DATA EXCERPT –
*** Block opens ***

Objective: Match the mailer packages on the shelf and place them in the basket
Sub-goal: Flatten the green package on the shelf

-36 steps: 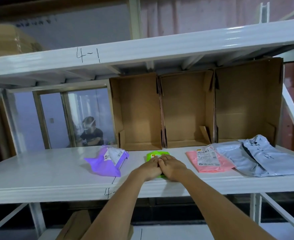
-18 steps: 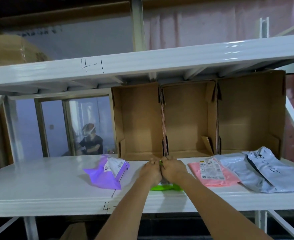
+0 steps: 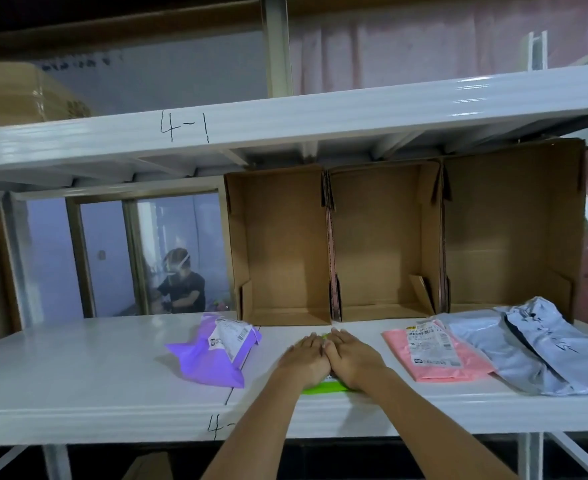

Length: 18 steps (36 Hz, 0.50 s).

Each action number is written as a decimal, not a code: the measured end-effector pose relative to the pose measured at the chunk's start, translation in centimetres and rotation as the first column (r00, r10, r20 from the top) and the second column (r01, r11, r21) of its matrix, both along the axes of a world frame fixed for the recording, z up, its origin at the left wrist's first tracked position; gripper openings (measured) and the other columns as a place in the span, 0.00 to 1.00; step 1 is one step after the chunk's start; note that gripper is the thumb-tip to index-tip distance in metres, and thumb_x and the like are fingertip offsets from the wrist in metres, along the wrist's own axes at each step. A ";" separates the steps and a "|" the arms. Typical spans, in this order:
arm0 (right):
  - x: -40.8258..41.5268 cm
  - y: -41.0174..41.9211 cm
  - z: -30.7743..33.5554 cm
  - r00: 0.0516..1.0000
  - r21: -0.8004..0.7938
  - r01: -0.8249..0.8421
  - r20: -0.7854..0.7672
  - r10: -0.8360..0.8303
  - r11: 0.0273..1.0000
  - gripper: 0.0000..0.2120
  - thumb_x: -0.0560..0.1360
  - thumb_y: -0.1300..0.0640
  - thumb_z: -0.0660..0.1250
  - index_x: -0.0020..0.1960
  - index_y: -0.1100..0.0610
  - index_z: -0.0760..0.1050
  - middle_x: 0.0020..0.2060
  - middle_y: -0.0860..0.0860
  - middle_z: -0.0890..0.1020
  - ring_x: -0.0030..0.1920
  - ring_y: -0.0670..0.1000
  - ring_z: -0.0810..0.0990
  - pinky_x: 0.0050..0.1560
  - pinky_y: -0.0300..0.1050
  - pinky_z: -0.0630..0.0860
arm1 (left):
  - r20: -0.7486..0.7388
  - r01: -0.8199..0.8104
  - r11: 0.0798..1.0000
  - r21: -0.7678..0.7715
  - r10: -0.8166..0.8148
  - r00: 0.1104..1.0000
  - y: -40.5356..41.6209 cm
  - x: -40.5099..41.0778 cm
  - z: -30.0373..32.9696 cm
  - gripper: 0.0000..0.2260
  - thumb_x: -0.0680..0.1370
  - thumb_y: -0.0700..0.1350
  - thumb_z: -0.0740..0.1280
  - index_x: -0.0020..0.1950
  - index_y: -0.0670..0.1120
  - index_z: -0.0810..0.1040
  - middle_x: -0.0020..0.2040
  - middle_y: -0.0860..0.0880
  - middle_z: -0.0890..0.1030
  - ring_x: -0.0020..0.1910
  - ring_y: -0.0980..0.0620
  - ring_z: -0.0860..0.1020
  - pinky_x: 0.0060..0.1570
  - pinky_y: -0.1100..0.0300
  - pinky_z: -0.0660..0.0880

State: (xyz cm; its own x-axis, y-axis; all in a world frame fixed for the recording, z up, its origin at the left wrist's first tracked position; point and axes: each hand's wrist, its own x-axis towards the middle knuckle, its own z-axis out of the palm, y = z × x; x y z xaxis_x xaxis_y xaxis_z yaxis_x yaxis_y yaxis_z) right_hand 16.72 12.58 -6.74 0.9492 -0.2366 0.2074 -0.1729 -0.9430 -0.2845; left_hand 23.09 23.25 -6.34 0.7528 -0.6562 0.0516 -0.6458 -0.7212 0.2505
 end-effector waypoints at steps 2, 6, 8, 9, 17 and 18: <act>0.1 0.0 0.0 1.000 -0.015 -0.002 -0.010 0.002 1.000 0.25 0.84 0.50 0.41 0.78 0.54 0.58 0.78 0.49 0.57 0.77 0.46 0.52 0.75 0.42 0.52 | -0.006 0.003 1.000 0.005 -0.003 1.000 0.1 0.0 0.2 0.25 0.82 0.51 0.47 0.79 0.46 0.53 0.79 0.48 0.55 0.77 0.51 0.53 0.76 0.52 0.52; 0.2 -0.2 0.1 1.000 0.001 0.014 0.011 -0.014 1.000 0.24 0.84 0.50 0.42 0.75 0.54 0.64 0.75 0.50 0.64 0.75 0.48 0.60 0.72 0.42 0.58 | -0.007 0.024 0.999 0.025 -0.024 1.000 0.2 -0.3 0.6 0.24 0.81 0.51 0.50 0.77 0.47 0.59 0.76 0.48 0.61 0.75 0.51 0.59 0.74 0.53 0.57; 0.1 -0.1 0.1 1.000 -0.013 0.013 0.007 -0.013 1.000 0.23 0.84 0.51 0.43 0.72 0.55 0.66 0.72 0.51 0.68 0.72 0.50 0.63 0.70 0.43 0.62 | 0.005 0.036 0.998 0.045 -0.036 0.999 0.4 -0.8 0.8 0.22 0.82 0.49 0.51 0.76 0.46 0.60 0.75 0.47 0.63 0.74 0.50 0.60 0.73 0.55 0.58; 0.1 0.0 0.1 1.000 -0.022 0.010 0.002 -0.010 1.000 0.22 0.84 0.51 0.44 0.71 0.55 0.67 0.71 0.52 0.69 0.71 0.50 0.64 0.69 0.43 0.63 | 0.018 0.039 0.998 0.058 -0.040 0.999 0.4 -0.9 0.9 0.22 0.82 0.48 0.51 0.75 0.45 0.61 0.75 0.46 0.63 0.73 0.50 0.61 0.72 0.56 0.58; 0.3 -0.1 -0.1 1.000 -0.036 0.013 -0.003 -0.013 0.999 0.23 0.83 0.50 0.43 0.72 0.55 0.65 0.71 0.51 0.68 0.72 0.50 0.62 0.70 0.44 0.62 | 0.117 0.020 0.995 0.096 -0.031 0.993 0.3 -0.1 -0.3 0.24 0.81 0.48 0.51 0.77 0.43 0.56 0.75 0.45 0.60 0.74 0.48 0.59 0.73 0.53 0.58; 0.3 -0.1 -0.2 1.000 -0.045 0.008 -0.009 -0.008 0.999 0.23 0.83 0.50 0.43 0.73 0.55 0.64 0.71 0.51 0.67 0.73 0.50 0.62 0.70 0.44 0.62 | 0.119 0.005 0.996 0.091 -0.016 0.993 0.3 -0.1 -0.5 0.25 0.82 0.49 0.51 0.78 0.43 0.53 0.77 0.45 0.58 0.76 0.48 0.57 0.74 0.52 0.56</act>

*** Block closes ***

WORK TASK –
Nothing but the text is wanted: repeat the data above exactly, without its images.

WRITTEN ANSWER –
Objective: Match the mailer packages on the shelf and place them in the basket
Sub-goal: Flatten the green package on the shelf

-36 steps: 
-18 steps: 
+0 steps: 

Length: 18 steps (36 Hz, 0.50 s).

Each action number is written as a decimal, not a code: the measured end-effector pose relative to the pose measured at the chunk's start, translation in centimetres and rotation as the first column (r00, r10, r20 from the top) and the second column (r01, r11, r21) of its matrix, both along the axes of a world frame fixed for the recording, z up, its origin at the left wrist's first tracked position; gripper openings (measured) and the other columns as a place in the span, 0.00 to 1.00; step 1 is one step after the chunk's start; note that gripper is the thumb-tip to index-tip distance in metres, and thumb_x and the like are fingertip offsets from the wrist in metres, along the wrist's own axes at each step. A ";" separates the steps and a "|" the arms. Typical spans, in this order:
arm0 (right):
  - x: -40.8258..41.5268 cm
  - y: -41.0174..41.9211 cm
  - z: -30.7743..33.5554 cm
  - r00: 0.0516..1.0000
  - r21: -0.8004..0.7938
  - r01: -0.8249..0.8421
  - r20: -0.7854..0.7672
  - r10: -0.8360..0.8303
  - r11: 0.0273..1.0000
  - gripper: 0.0000..0.2120
  - thumb_x: -0.0560..0.1360
  - thumb_y: -0.1300..0.0640
  - thumb_z: -0.0660..0.1250
  - index_x: -0.0020..0.1960
  - index_y: -0.1100..0.0610
  - index_z: -0.0760..0.1050
  - middle_x: 0.0020..0.2060
  - middle_y: -0.0860..0.0860
  - middle_z: -0.0890..0.1020
  - ring_x: -0.0030..0.1920
  - ring_y: -0.0670..0.1000
  - ring_z: -0.0810..0.0990
  - pinky_x: 0.0050..0.1560
  - pinky_y: -0.0300..0.1050
  - pinky_z: -0.0630..0.0860
arm1 (left):
  - r20: -0.7486..0.7388
  - r01: -0.8199..0.8104
  - r11: 0.0798..1.0000
  - r21: -0.7678..0.7715
  - r10: -0.8166..0.8148
  - r00: 0.1104..1.0000
  - y: -40.5356..41.6209 cm
  - x: -40.5099..41.0778 cm
  - z: -30.0373..32.9696 cm
  - gripper: 0.0000..0.2260
  - thumb_x: -0.0680..0.1370
  - thumb_y: -0.0700..0.1350
  - thumb_z: -0.0740..0.1280
  - index_x: -0.0020..0.1950
  - index_y: -0.0670..0.1120
  - index_z: -0.0810..0.1040
  - middle_x: -0.0020..0.2040
  - middle_y: -0.0860..0.0880
  - middle_z: -0.0890..0.1030
  - ring_x: -0.0020..0.1910
  - ring_y: -0.0980..0.0620
  - ring_z: -0.0860..0.1020
  - pinky_x: 0.0060..0.1570
  - pinky_y: -0.1100..0.0300
  - pinky_z: -0.0660..0.0880

State: (xyz cm; its own x-axis, y-axis; all in a world frame fixed for the recording, z up, its origin at the left wrist's first tracked position; point and axes: each hand's wrist, its own x-axis towards the middle knuckle, its own z-axis out of the palm, y = z × x; x y z xaxis_x xaxis_y xaxis_z yaxis_x yaxis_y yaxis_z) right_hand 16.72 12.58 -6.74 0.9492 -0.2366 0.2074 -0.1729 -0.9430 -0.2845; left_hand 23.09 23.25 -6.34 0.7528 -0.6562 0.0516 -0.6458 -0.7212 0.2505
 end-effector waypoints at steps 2, 6, 8, 9, 17 and 18: <act>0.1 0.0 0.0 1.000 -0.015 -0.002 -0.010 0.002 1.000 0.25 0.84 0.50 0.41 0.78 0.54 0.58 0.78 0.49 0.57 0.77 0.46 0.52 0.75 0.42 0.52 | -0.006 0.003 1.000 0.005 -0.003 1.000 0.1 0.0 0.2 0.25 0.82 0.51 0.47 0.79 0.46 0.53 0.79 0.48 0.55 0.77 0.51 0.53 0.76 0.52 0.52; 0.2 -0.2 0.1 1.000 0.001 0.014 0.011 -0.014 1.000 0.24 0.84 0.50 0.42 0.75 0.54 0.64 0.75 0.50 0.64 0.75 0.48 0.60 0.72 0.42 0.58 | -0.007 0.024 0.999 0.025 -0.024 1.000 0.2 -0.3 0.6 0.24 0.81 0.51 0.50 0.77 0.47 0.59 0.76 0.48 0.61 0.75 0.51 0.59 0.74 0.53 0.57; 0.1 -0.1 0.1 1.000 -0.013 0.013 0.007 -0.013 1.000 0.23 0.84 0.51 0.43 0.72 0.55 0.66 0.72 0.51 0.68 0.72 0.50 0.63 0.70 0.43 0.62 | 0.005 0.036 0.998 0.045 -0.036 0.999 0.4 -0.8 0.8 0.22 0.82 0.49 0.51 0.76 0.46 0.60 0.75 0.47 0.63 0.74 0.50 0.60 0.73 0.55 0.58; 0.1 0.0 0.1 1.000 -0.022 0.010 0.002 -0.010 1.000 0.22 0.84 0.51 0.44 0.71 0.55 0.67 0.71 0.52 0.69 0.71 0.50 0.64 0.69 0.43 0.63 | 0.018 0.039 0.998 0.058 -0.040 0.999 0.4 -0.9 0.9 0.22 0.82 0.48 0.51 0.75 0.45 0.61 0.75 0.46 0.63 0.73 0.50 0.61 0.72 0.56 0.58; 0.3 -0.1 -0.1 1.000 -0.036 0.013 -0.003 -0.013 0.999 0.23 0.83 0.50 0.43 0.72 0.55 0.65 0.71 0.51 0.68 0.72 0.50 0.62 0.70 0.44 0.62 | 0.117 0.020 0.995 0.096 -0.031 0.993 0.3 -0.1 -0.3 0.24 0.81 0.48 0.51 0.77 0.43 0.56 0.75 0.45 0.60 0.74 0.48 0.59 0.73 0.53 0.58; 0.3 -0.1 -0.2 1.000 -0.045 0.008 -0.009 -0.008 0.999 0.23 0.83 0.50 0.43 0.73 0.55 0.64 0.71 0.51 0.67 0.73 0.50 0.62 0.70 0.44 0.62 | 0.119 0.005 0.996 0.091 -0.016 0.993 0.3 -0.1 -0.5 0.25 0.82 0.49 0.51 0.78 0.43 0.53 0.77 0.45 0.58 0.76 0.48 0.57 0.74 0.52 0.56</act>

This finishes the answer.